A leitura da notícia “O varrasco do concelho” pode dar-nos a ideia de que levar uma porca ao porco era uma coisa banal, mas não, não era pera doce.
Nos finais dos anos 60, o meu pai emigrara para França e a minha mãe, com muitos filhos, cá tocava a vida para a frente. Havia anos em que o porco que comprava para criar era uma porca e então punha-se a fazer contas. Tirar uma ninhada de porcos, antes de a matar, iria ajudar um pouco na economia da casa, concluía ela. Havia o inconveniente de adiar a matação para inícios da primavera, mas isso era o menos.

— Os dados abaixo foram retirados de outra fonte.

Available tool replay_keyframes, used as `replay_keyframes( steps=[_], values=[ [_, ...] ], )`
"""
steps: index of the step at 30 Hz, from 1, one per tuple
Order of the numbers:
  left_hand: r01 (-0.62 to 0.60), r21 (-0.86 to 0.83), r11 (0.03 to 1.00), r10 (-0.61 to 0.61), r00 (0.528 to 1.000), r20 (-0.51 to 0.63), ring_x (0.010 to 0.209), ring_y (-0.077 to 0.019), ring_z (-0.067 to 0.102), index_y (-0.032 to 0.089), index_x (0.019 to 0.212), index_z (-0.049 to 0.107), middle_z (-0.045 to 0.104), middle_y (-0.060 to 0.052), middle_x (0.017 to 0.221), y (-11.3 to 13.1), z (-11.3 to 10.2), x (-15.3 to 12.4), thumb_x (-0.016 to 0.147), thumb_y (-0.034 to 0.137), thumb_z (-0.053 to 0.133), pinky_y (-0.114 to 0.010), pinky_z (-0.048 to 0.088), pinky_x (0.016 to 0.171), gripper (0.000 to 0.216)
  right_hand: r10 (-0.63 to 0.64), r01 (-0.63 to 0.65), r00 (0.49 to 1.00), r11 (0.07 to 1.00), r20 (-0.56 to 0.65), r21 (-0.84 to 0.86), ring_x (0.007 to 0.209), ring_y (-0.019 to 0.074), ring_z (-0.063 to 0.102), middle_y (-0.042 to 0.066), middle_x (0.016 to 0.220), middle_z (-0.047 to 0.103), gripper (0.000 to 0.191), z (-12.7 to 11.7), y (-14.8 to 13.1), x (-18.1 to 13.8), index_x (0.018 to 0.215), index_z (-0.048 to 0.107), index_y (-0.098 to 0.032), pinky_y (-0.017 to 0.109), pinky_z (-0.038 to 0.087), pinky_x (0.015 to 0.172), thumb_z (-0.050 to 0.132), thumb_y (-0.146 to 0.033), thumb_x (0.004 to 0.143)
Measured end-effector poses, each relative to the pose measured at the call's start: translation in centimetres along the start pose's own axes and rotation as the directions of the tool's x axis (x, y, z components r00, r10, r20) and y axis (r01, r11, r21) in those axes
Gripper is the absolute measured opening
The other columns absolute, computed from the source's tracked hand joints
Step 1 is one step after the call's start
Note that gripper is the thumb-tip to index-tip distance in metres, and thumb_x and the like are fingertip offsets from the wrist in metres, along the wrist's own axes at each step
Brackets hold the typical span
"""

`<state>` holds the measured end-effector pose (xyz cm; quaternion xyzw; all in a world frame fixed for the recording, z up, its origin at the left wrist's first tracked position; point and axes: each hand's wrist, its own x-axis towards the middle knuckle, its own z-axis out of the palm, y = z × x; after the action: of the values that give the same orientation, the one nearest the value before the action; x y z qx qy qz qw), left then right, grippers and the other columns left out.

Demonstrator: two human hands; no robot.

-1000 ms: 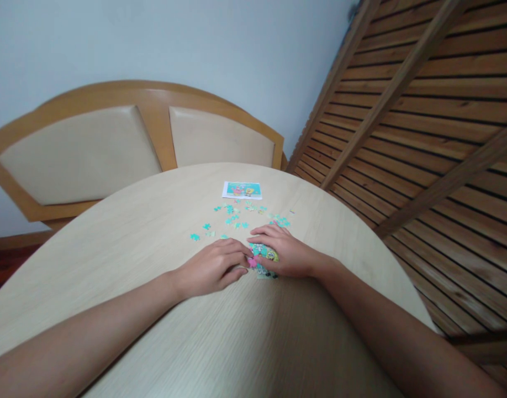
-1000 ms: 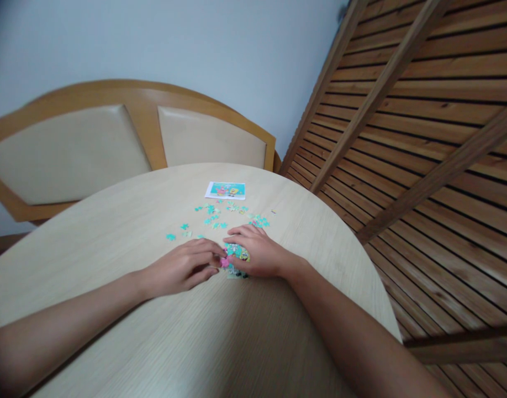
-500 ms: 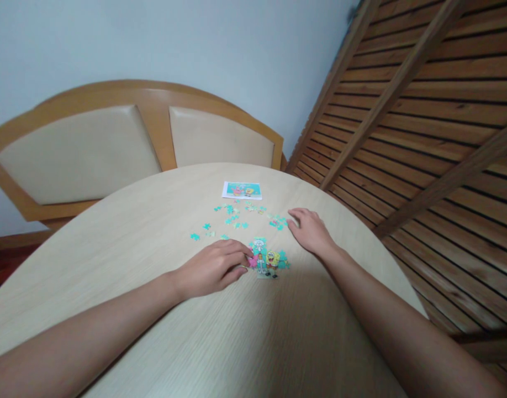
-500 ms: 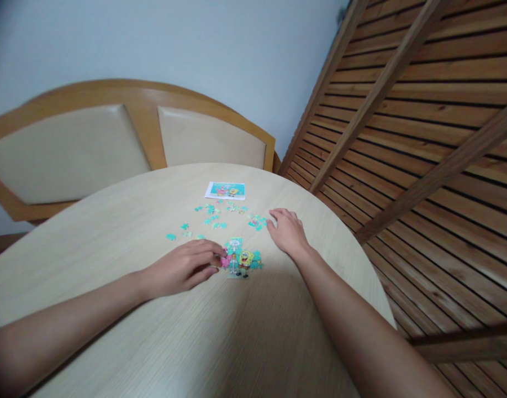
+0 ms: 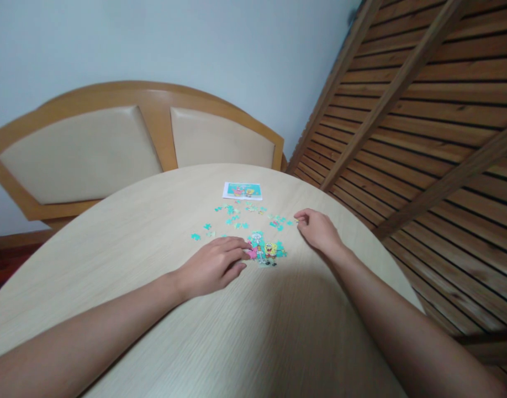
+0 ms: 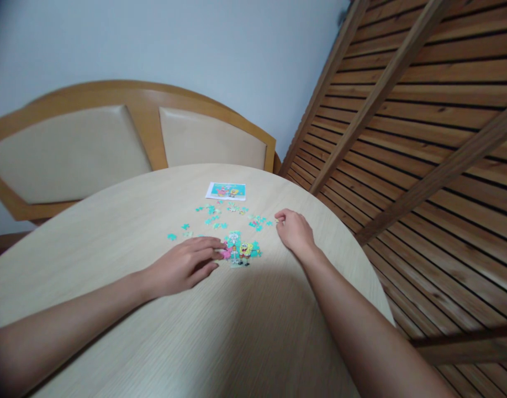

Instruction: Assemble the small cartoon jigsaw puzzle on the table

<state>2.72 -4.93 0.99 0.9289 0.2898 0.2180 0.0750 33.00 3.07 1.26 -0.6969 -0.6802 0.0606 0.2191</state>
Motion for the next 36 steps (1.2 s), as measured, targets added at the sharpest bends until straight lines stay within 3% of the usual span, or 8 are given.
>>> replay_keyframes(
  steps=[6,14,26,32,36],
  values=[
    [0.048,0.052,0.997,-0.047,0.999,-0.02,0.128,-0.0265,0.055,0.021,0.121,0.062,0.062,-0.009,0.134,0.1,-0.1,0.0,0.097,0.021,0.052,-0.05,0.048,0.108,0.027,-0.027,0.026,1.0,0.994,-0.006,-0.102,0.106,0.0305,0.066,0.015,0.113,0.071,0.024,0.2,0.3,0.0,0.104,0.075,-0.017,0.04,0.05,0.09,0.061,-0.027,0.087],
    [0.064,0.043,0.997,-0.063,0.998,-0.017,0.124,-0.0265,0.056,0.022,0.126,0.061,0.062,-0.01,0.13,0.2,-0.1,0.1,0.097,0.02,0.051,-0.049,0.049,0.106,0.031,-0.053,0.053,0.999,0.994,0.006,-0.092,0.105,0.0274,0.065,0.012,0.11,0.071,0.02,0.3,0.1,-0.3,0.1,0.075,-0.02,0.039,0.049,0.093,0.061,-0.025,0.086],
    [0.056,0.022,0.998,-0.056,0.998,-0.01,0.121,-0.0254,0.057,0.022,0.127,0.06,0.063,-0.009,0.127,0.3,-0.3,0.1,0.097,0.02,0.052,-0.047,0.049,0.105,0.032,-0.043,0.045,0.998,0.998,0.042,-0.047,0.093,0.024,0.068,0.01,0.099,0.074,0.015,0.2,-0.1,-0.2,0.09,0.075,-0.017,0.033,0.05,0.085,0.065,-0.026,0.083],
    [0.06,0.032,0.998,-0.059,0.998,-0.013,0.119,-0.0258,0.058,0.022,0.126,0.061,0.065,-0.009,0.125,0.3,-0.3,0.2,0.097,0.021,0.051,-0.047,0.05,0.103,0.031,-0.054,0.048,0.996,0.996,0.069,0.079,0.076,0.0186,0.067,0.005,0.089,0.075,0.013,-0.6,-1.0,-0.9,0.092,0.071,-0.019,0.028,0.048,0.069,0.064,-0.02,0.081],
    [0.094,0.048,0.994,-0.093,0.995,-0.027,0.113,-0.0259,0.06,0.022,0.12,0.064,0.067,-0.009,0.117,0.3,-0.3,0.2,0.096,0.022,0.051,-0.046,0.051,0.098,0.027,-0.163,0.142,0.986,0.926,0.033,0.35,0.075,0.0175,0.067,0.005,0.083,0.074,0.013,-0.7,-3.0,-2.1,0.091,0.073,-0.019,0.027,0.05,0.069,0.063,-0.023,0.084]
  ],
)
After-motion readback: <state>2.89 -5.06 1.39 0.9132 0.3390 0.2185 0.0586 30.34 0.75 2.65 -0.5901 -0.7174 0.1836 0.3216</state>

Entre Abril e Junho, a porca ficava saída e então ganhava o privilégio de sair da furda e descer a quelha até à Vila. Depois, rua da Cruz e rua do Convento abaixo, transpúnhamos o portão da Casa Conde e, já dentro, procurávamos o quinteiro ou a mulher dele.
O barraco morava sozinho, numa furda. Abríamos a cancela e chegávamos-lhe a porca. Ele interessava-se logo por ela, esfregavam-se um no outro, roncavam e faziam o serviço. A seguir, desinteressava-se e nós puxávamos a porca para fora e ala para a Tapada, agora sempre a subir, com pausas para descanso, pois a porca nunca andara tanto na vida dela.
Havia porcas que andavam bem, mas outras eram um monte de trabalhos: deitavam-se no chão, teimavam em seguir por ruas fora do nosso itinerário…
Uma houve que foi particularmente difícil de levar e trazer. Até ao Cimo de Vila não houve novidades, mas depois deu em deitar-se no chão, afocinhar, correr para a Corredoura quando nós queríamos descer a rua. De pouco valeu a lata com o milho ou a folha de couve. Fez o que lhe apeteceu e só à conta de empurrões pelo rabo, puxões pelas orelhas e folhas de couve roubadas num couval ali perto é que encarreirou com a descida. Chegou às traseiras da Igreja sem mais trabalhos, mas depois queira ir passear para a Praça ou ficar a fossar na esquina da rua Dona Úrsula. Mais uma trabalheira para a meter na quinta. Lá dentro foi o costume, fácil.
No regresso, outro calvário, menos movimento, mas igual teimosia. Já estávamos todos cansados, a porca e nós (eu e a minha mãe) e ela só queria ficar a espojar-se nas valetas frescas da regadia. Mas lá voltou à furna.
Se, no mês seguinte, a porca não desse sinais de andar saída outra vez era porque estava coberta. Então esperava-se até parir e a vida na Tapada tornava-se uma festa, com uma ninhada de bacorinhos branquinhos a brincar de um lado para o outro e a correr para a mãe sempre que ela os chamava para mamarem, com um roncar carinhoso.
Depois, quando já comiam a comida da mãe, também eles desciam a quelha para a Vila, no sábado do mercado. Agora, a porca não fazia birras, nem tinha caprichos, toda atenções só para os filhos. O pior eram eles mesmos, desabituados do movimento das ruas. Corriam de um lado para o outro, entre o susto e a brincadeira. E nós (agora com reforços) a tentarmos mantê-los junto da mãe, que não sabia para onde se virar.
O mercado dos porcos era na entrada da rua do Quintalinho, então aberto para futura urbanização. Eu ficava ao pé da porca, juntando os porquinhos o mais possível. A minha mãe dava uma volta pelos negociantes de leitões, a ver os preços. Se tínhamos a sorte de alguém se abeirar de nós e mostrar interesse pelos porquinhos, vinham logo os negociantes, um a um, a desdenhar dos nosso porcos e a perguntar o preço. A minha mãe enervava-se, mas aguentava aquele jogo de cálculo e nervos que durava uma ou muitas horas, dependia de como estava o mercado e da pressa que os negociantes tinham em partir. Era a eles que acabávamos por vender quase todos os porcos.
E voltávamos para casa com a porca, todos aliviados, mas confusos: a porca por não voltar com os filhos, eu a tentar entender aquela lição prática de economia e a minha mãe na dúvida se fizera o melhor negócio.
Bom ou mau, o preço de um leitão era para pagar a cobrição ao dono do barraco. O resto engordava a porca para a matar ainda antes de vir o calor.